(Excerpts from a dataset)
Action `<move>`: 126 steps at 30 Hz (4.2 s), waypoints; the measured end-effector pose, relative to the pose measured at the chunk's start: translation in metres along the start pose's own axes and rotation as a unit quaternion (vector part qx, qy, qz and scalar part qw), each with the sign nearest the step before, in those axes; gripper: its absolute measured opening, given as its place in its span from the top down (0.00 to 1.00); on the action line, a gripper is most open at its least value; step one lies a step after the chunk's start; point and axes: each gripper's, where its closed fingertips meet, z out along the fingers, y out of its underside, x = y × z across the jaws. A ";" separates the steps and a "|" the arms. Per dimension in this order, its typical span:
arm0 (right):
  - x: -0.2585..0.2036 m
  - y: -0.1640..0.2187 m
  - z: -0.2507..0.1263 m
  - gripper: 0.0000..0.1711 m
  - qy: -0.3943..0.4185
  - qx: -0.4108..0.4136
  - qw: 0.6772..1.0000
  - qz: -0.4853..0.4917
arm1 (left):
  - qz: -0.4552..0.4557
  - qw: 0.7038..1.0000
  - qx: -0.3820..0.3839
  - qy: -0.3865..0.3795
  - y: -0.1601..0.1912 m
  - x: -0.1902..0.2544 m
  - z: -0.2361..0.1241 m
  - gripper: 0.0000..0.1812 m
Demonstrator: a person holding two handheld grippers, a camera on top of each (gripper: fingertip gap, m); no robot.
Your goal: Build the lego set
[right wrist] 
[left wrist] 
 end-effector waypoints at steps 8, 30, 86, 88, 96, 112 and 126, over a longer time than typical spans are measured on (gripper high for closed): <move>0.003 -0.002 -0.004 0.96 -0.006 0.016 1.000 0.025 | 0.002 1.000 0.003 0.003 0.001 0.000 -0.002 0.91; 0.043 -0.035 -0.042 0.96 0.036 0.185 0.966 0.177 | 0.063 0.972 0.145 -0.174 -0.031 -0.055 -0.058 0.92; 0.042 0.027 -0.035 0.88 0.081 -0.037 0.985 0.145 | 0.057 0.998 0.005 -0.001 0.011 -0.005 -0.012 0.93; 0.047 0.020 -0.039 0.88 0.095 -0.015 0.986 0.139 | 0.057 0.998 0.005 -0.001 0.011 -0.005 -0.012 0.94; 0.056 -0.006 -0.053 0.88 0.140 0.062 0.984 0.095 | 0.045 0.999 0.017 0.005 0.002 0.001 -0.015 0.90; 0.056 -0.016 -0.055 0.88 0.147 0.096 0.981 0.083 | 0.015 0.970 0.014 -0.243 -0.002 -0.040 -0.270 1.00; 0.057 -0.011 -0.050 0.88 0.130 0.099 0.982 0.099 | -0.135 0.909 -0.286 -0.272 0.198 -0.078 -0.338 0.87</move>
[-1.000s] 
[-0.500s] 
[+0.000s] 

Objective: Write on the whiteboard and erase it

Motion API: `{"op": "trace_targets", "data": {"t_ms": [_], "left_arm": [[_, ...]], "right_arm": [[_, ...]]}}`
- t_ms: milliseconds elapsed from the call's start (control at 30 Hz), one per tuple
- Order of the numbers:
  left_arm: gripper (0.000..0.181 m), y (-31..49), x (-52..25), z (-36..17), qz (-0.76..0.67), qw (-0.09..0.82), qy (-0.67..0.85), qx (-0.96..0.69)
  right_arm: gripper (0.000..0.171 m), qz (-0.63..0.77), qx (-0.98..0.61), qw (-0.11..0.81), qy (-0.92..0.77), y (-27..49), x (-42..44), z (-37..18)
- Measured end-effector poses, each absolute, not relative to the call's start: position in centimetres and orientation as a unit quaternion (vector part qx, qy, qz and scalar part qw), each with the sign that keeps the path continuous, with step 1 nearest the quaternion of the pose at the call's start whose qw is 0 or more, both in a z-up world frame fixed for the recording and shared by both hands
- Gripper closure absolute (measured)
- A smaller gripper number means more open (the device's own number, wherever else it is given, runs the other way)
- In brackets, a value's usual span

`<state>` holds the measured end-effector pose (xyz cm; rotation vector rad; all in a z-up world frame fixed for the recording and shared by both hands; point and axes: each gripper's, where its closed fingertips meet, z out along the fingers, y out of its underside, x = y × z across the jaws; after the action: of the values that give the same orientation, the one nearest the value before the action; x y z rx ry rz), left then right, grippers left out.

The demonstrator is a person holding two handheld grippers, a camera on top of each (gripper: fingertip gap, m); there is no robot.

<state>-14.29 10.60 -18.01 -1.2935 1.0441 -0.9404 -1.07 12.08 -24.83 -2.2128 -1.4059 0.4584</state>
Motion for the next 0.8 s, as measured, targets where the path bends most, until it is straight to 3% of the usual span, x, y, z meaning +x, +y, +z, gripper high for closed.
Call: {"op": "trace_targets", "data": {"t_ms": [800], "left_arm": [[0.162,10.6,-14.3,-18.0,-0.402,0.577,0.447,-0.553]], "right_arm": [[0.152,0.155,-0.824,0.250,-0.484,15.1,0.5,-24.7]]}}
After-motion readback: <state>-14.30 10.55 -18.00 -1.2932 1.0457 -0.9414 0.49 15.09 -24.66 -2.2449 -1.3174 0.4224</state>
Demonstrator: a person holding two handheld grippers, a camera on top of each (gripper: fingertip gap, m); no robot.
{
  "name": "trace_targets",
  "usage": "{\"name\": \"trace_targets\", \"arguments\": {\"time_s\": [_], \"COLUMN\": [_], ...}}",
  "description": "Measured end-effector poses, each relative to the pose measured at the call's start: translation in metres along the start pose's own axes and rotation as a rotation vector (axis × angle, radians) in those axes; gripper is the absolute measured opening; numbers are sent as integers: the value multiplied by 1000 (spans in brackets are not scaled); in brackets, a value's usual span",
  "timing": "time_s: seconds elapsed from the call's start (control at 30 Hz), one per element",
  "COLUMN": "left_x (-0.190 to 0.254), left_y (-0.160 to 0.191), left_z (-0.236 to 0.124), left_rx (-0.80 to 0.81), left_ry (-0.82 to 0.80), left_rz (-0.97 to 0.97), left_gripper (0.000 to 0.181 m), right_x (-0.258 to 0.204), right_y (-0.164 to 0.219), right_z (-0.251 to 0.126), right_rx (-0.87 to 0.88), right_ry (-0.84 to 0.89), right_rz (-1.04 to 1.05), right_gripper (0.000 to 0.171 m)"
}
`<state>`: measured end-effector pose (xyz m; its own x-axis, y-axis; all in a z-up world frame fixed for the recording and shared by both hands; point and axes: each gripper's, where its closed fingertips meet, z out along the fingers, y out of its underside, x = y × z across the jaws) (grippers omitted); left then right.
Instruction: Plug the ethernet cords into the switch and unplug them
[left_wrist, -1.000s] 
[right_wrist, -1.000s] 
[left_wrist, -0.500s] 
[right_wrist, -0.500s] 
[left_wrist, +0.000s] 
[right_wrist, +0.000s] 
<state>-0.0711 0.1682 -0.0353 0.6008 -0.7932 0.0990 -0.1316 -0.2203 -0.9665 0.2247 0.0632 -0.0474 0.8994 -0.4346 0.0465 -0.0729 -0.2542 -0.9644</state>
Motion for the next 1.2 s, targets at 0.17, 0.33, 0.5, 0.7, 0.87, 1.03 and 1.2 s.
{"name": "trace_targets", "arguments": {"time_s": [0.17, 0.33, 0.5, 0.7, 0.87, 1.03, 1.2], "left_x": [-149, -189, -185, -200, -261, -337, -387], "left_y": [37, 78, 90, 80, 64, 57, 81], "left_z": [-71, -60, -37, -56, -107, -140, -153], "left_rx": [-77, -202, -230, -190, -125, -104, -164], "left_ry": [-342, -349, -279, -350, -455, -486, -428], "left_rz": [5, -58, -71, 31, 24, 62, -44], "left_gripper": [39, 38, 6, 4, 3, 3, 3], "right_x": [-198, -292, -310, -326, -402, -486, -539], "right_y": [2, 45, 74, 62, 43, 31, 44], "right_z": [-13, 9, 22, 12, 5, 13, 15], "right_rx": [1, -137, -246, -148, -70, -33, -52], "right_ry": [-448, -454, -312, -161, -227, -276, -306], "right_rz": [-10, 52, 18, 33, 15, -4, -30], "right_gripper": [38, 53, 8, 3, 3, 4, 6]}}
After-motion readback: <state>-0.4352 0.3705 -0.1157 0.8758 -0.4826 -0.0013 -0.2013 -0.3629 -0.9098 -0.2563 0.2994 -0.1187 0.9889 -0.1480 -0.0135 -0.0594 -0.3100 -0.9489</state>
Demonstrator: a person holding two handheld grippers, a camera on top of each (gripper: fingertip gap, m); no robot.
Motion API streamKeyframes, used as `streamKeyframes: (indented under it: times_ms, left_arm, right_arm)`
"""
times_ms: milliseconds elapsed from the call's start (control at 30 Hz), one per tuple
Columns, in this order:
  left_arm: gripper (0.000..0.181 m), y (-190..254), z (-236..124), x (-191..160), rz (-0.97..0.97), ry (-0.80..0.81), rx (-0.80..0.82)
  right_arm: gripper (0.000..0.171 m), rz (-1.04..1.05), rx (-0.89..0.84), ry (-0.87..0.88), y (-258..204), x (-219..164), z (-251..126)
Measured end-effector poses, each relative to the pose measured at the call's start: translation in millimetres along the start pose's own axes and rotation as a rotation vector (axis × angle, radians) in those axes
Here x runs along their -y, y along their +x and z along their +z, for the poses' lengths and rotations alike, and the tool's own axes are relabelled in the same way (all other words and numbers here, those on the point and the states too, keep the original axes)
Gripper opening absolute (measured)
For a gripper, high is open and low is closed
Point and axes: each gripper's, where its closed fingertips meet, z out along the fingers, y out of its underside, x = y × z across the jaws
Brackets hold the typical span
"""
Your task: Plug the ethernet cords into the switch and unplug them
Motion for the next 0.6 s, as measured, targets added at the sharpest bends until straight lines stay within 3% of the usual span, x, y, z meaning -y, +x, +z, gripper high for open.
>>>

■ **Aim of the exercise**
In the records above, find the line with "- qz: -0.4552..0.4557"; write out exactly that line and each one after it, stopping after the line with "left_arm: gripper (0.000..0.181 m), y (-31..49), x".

■ **Exercise response**
  - qz: -0.4552..0.4557
  - qw: 0.7038..1.0000
  - qx: -0.3820..0.3839
  - qy: -0.3865..0.3795
  - y: -0.1601..0.1912 m
  - x: -0.1902..0.2544 m
  - z: -0.2361..0.1241 m
  - gripper: 0.0000..0.1812 m
Demonstrator: a person holding two handheld grippers, a camera on top of each (gripper: fingertip gap, m); no robot.
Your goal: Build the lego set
[right wrist] 
[left wrist] 
 end-effector waypoints at steps 8, 30, 86, 88, 96, 112 and 126, over a longer time than typical spans are measured on (gripper high for closed): <move>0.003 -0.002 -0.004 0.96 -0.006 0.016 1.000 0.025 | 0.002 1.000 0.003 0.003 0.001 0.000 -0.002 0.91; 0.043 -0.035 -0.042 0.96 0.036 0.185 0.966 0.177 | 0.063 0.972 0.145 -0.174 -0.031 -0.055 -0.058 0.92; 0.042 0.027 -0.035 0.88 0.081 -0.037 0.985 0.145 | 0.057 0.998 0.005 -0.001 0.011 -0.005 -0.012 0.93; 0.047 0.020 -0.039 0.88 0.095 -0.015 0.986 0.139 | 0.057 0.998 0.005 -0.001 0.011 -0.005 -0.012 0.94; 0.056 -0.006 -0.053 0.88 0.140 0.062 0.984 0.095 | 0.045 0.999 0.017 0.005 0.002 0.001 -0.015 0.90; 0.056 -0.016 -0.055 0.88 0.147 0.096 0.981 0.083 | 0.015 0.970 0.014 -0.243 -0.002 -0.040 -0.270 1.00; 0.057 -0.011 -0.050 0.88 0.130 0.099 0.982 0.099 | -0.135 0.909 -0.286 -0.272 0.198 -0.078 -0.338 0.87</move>
[-1.000s] 
[-0.500s] 
[+0.000s] 

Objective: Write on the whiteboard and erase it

Motion API: `{"op": "trace_targets", "data": {"t_ms": [_], "left_arm": [[_, ...]], "right_arm": [[_, ...]]}}`
- t_ms: milliseconds elapsed from the call's start (control at 30 Hz), one per tuple
- Order of the numbers:
  left_arm: gripper (0.000..0.181 m), y (-31..49), x (-52..25), z (-36..17), qz (-0.76..0.67), qw (-0.09..0.82), qy (-0.67..0.85), qx (-0.96..0.69)

That covers the exercise completely.